The response should consist of the data below, copied exactly, with no pictures in it.

▼▼▼

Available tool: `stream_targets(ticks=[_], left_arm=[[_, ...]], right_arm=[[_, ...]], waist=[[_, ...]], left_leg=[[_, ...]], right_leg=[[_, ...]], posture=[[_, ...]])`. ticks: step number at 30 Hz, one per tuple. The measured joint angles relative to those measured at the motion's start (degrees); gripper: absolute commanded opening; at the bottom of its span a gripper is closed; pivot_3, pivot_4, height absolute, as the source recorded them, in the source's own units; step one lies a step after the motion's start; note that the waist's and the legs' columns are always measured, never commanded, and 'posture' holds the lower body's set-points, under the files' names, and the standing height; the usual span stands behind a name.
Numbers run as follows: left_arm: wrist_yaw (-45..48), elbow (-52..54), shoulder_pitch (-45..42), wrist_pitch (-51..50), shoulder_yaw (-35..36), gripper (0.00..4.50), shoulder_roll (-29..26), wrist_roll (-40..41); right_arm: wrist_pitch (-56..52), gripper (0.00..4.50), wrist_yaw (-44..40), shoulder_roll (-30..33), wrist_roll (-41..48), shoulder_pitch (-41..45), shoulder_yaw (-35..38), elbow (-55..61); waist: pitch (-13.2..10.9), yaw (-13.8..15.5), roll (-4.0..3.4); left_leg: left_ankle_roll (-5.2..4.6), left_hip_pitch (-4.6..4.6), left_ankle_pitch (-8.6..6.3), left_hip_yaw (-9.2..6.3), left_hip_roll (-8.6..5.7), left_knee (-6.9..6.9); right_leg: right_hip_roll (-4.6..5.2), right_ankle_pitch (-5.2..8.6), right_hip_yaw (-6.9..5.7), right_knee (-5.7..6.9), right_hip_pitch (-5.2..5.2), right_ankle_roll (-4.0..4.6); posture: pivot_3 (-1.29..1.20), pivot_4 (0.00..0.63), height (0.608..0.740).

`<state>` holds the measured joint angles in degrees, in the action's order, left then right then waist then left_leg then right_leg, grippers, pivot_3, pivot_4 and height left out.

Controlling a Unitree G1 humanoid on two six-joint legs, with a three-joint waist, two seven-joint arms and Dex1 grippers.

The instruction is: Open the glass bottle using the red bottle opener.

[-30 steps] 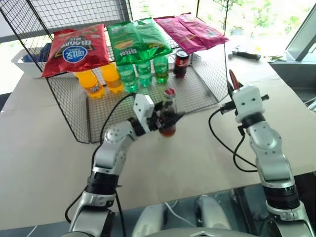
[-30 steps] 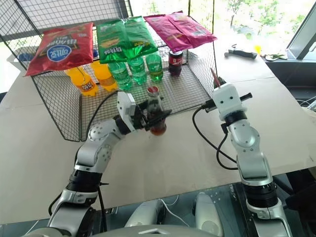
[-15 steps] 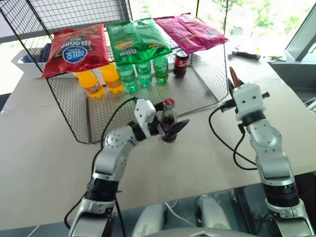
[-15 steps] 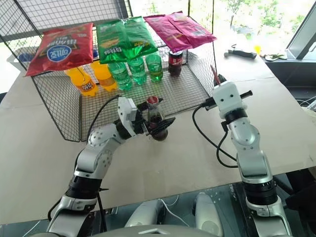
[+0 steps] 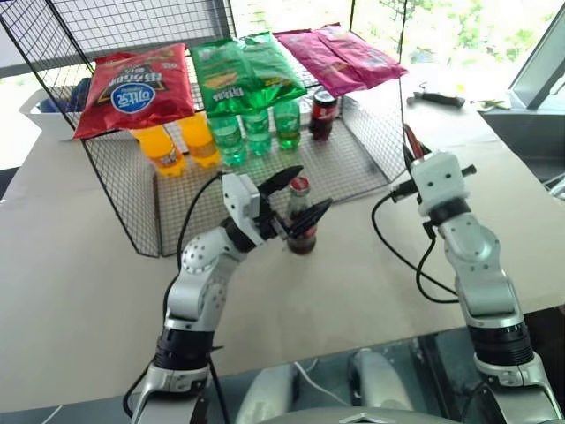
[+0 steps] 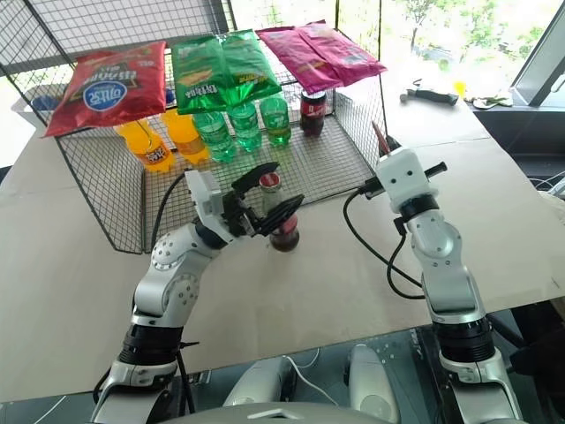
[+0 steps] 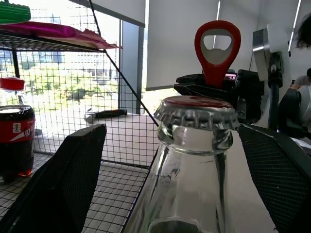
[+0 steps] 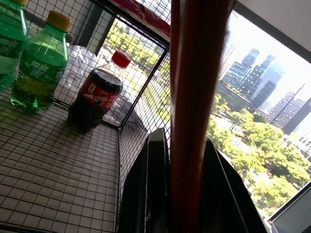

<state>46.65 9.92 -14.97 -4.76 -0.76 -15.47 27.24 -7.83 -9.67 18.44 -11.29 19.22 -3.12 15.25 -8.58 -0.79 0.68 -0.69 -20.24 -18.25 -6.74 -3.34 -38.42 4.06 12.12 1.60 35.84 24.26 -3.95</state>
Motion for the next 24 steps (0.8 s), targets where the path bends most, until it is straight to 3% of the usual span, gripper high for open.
stream_targets(ticks=[11, 14, 19, 24], left_arm=[[1.7, 0.0, 0.5, 0.2, -0.3, 4.47, -1.6, -0.4], [2.3, 0.0, 0.5, 0.4, -0.5, 3.73, -1.8, -0.4], [2.4, 0.0, 0.1, 1.5, -0.6, 1.64, -1.8, -0.5], [2.7, -0.5, -0.4, 2.2, -0.6, 1.55, -2.1, -0.7]], right_arm=[[1.0, 0.0, -0.1, -0.2, -0.4, 0.7, -0.4, -0.6], [1.1, 0.0, -0.1, -0.4, -0.5, 0.8, -0.5, -0.8], [1.6, 0.0, -0.3, -1.0, -1.1, 1.6, -1.8, -1.4], [1.6, 0.0, -2.5, -2.4, -1.7, 2.1, -5.7, -1.4]], waist=[[0.0, 0.0, 0.0], [0.0, 0.0, 0.0], [0.0, 0.0, 0.0], [0.0, 0.0, 0.01]], left_leg=[[0.0, 0.0, 0.0, 0.0, 0.0, 0.0], [0.0, 0.0, 0.0, 0.01, 0.0, -0.01], [0.0, 0.01, 0.0, -0.01, 0.0, -0.01], [0.0, 0.03, 0.0, 0.01, 0.0, -0.01]], right_leg=[[0.0, 0.0, 0.0, 0.0, 0.0, 0.0], [0.0, 0.0, 0.0, 0.0, 0.0, 0.0], [0.0, 0.0, -0.01, 0.01, -0.01, 0.0], [0.0, 0.0, 0.0, 0.02, -0.01, 0.0]], posture=[[0.0, 0.15, 0.74], [0.0, 0.15, 0.74], [0.0, 0.15, 0.74], [0.0, 0.15, 0.74]])
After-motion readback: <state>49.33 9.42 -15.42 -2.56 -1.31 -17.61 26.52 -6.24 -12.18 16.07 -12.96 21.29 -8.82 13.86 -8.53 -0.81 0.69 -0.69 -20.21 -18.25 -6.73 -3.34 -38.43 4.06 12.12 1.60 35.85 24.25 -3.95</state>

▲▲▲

> [Reply to the exercise]:
Available tool: `stream_targets(ticks=[_], left_arm=[[_, ...]], right_arm=[[_, ...]], waist=[[_, ...]], left_leg=[[_, ...]], right_leg=[[_, ...]], posture=[[_, ...]])`. ticks: step number at 30 Hz, one per tuple. The measured joint angles relative to those measured at the motion's start (degrees); gripper: absolute commanded opening; at the bottom of its span a gripper is closed; pivot_3, pivot_4, height absolute, as the source recorded them, in the source's own units; step one lies a step after the motion's start; note that the waist's and the legs' columns are always measured, never commanded, and 'posture' holds the lower body's set-points, under the files' names, and the standing height; the usual span stands behind a name.
Numbers run as follows: left_arm: wrist_yaw (-45..48), elbow (-52..54), shoulder_pitch (-45..42), wrist_pitch (-51..50), shoulder_yaw (-35..36), gripper (0.00..4.50), shoulder_roll (-29..26), wrist_roll (-40..41); right_arm: wrist_pitch (-56..52), gripper (0.00..4.50), wrist_yaw (-44..40), shoulder_roll (-30..33), wrist_roll (-41..48), shoulder_pitch (-41..45), shoulder_yaw (-35..38), elbow (-55..61); waist: pitch (-13.2..10.9), yaw (-13.8..15.5), roll (-4.0..3.4); left_leg: left_ankle_roll (-5.2..4.6), left_hip_pitch (-4.6..4.6), left_ankle_pitch (-8.6..6.3), left_hip_yaw (-9.2..6.3), left_hip_roll (-8.6..5.7), left_knee (-6.9..6.9); right_leg: right_hip_roll (-4.6..5.2), right_ankle_pitch (-5.2..8.6), right_hip_yaw (-6.9..5.7), right_knee (-5.7..6.9), right_hip_pitch (-5.2..5.2), right_ankle_roll (-4.0..4.6); posture: pivot_3 (-1.29..1.20), pivot_4 (0.00..0.63), height (0.608..0.740).

`<state>` holds the measured joint angles in degrees, in the action's order, left then right then waist then left_leg then right_leg, grippers, pivot_3, pivot_4 and height left out.

Controlling a Unitree G1 humanoid on two six-joint legs, with a three-joint waist, two seven-joint arms and Dex1 grippers.

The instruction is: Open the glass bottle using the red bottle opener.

[-30 steps] 
[-30 steps] 
[-15 steps] 
[-15 steps] 
[+0 steps] 
[+0 steps] 
[+0 steps] 
[+0 steps] 

<state>46.65 9.92 -14.97 -4.76 -0.76 -15.47 27.24 -7.83 -9.67 18.44 -11.29 19.22 -3.12 15.25 -8.58 -0.79 0.68 -0.69 -20.24 -18.25 -6.74 -3.34 -38.42 4.06 12.12 1.60 35.84 24.26 -3.95</state>
Motion for the next 24 steps (0.8 s), targets where the path bends most, until it is straight to 3% of the usual span, gripper high for open.
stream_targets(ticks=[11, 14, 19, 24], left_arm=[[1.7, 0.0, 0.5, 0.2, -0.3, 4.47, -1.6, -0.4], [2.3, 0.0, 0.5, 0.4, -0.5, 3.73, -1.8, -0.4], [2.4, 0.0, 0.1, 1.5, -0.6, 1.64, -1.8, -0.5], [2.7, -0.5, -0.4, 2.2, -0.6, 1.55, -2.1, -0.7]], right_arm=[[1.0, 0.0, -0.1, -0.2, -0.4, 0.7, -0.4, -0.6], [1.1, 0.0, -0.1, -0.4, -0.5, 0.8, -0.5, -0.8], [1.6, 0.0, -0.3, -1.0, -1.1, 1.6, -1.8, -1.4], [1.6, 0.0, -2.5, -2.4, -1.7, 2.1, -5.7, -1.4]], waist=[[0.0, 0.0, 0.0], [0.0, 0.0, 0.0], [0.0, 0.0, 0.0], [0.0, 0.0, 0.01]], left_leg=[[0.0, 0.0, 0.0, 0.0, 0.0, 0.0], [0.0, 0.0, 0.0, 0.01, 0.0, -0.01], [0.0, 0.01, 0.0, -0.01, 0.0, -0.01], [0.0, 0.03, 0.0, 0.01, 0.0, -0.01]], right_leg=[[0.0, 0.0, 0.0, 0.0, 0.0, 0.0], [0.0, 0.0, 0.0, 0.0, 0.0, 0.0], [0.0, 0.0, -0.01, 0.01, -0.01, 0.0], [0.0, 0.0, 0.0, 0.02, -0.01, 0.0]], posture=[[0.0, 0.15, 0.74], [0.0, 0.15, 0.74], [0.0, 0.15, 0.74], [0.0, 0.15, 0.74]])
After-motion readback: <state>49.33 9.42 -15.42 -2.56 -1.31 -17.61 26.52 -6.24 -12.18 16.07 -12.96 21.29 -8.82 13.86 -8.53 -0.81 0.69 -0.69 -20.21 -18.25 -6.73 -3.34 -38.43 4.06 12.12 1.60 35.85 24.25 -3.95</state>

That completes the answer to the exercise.